Location
- 24250 Regina Street Plaquemine, (Iberville Parish), Louisiana 70764 United States 30°16′34″N 91°14′26″W﻿ / ﻿30.27611°N 91.24056°W

Information
- Type: Private, Coeducational
- Motto: In Cruce Salus (In the Cross there is Salvation)
- Religious affiliation: Roman Catholic
- Patron saint: Saint John The Evangelist
- Established: 1853; 173 years ago
- Founder: Father Charles Chambost
- Principal: Cherie Schlatre
- Chaplain: Father Greg Daigle
- Grades: PK–12
- Gender: Coed
- Age range: 4-18
- Language: English
- Hours in school day: 7
- Colors: Navy Blue and Old Gold
- Slogan: Educating Tomorrow's Leaders............Today
- Team name: Eagles
- Accreditation: Southern Association of Colleges and Schools
- Tuition: $4,454.00
- Website: www.stjohnschool.org

= St. John High School (Plaquemine, Louisiana) =

St. John The Evangelist High School is a private, Roman Catholic high school in Plaquemine, Louisiana. It is located in the Roman Catholic Diocese of Baton Rouge.

==History==

In 1853, Catholic education was established in Plaquemine under the leadership of Father Charles Chambost, Pastor of St. John Church. He founded the College of the Immaculate Conception and a separate boys' school. This college was incorporated and authorized to grant BA and BS degrees by the State of Louisiana. In 1857, Father Chambost engaged the services of the Marianite Sisters of the Holy Cross, who came to Plaquemine to set up a school for girls, St. Basil's Academy. In 1858, the college, the boys' school, and St. Johns' Church was destroyed by fire. Father Chambost was financially unable to rebuild; heartbroken, he returned to France. During the Civil War, St. Basil's Academy was closed and was occupied by Union soldiers. For safety, the Sisters were recalled to the Motherhouse in New Orleans where they remained for three years. After the Civil War, Catholic education suffered. In 1866, Father Victor C'Hemecourt opened a school for boys. However, the school closed in 1871 due to a shortage of funds. It did not reopen until 1886. Father M. Harnais constructed a new school building adjacent to the church in 1888. This building burned in 1907, and the first two stories of the present brick structure were rebuilt to replace it in 1910.

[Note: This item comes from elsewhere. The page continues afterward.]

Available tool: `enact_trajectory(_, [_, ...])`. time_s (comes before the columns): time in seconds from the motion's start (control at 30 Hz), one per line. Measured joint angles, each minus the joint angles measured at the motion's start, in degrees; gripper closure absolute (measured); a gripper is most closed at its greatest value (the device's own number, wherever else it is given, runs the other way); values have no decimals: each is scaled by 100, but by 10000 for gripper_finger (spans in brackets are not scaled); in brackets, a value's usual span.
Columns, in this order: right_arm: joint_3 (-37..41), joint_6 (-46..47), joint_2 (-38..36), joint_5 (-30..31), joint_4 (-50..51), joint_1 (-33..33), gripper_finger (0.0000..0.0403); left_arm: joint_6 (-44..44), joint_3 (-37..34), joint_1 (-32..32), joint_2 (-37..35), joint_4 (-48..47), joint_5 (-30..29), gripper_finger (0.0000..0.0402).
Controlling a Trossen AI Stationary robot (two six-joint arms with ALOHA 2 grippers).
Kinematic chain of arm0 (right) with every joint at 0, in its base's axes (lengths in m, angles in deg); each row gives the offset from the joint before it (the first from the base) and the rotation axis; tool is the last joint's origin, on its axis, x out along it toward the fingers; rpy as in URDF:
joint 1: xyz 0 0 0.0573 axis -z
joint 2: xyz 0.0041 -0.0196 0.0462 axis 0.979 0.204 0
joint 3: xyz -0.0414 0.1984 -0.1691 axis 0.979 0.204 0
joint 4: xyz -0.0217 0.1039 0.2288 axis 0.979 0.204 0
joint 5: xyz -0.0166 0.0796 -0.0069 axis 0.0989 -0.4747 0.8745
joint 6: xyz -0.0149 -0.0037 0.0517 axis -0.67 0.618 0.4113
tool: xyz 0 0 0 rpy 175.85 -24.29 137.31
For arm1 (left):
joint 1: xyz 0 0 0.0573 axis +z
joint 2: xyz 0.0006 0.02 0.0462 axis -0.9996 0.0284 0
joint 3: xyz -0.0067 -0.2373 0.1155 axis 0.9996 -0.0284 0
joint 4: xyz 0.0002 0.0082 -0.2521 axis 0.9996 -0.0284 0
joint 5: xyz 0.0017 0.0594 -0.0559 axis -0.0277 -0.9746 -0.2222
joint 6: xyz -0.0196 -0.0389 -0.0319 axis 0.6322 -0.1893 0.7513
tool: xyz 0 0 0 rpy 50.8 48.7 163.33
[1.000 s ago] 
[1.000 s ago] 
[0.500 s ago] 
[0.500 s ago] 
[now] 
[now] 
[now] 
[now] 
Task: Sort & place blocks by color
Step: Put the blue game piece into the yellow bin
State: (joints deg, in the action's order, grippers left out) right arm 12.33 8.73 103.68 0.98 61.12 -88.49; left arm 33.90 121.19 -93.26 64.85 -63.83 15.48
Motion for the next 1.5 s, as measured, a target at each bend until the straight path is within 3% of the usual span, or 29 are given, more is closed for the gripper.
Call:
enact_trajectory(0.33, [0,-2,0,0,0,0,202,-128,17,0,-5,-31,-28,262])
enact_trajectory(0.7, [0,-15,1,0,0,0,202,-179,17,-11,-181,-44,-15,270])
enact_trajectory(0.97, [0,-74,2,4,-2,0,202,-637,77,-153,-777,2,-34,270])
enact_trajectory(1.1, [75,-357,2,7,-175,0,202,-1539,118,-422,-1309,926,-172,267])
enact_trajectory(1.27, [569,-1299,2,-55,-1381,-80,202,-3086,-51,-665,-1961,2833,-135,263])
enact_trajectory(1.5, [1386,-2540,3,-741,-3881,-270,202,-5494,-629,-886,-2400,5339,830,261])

Attendance at St. Basil's and St. John School for Boys grew rapidly in the 1900s. Under the direction of Monsignor Leonard Robin, education flourished. In 1933, St. John Free School for Boys and St. Basil's Academy merged to form the present day St. John School. Monsignor Robin bought the property where the schools are located today. He showed great interest in this new educational center. The gymnasium was built and used for classrooms while the high school was being built. The high school, under the direction of the Marianite Sisters, was dedicated in 1960. The elementary school was opened in the fall of 1967.

St. John has survived fires, yellow fever, epidemics, wars, the Depression, and other financial hardships. The school today is a symbol of dedication, faith, and endurance. The dreams of many men and women make St. John School what it is today-a symbol of rich history and tradition-which is kept alive today through the alumni, faculty, staff and student body.

On March 9, 1951, Monsignor Leonard Robin purchased 18 acre, the current site of St. John School, for $25,000. Joseph H. Marix was contracted to construct the gymnasium, the first building on the new campus. The ground breaking ceremonies were held in August 1953. The gym, which cost $159,378, was completed in time for the 1954-55 basketball season.

A new gym would be cost prohibitive; therefore, St. John School is moving forward with plans to renovate the existing gym. The renovated gym will be named the Monsignor Leonard Robin Gymnasium

==Athletics==
St. John High athletics competes in the LHSAA.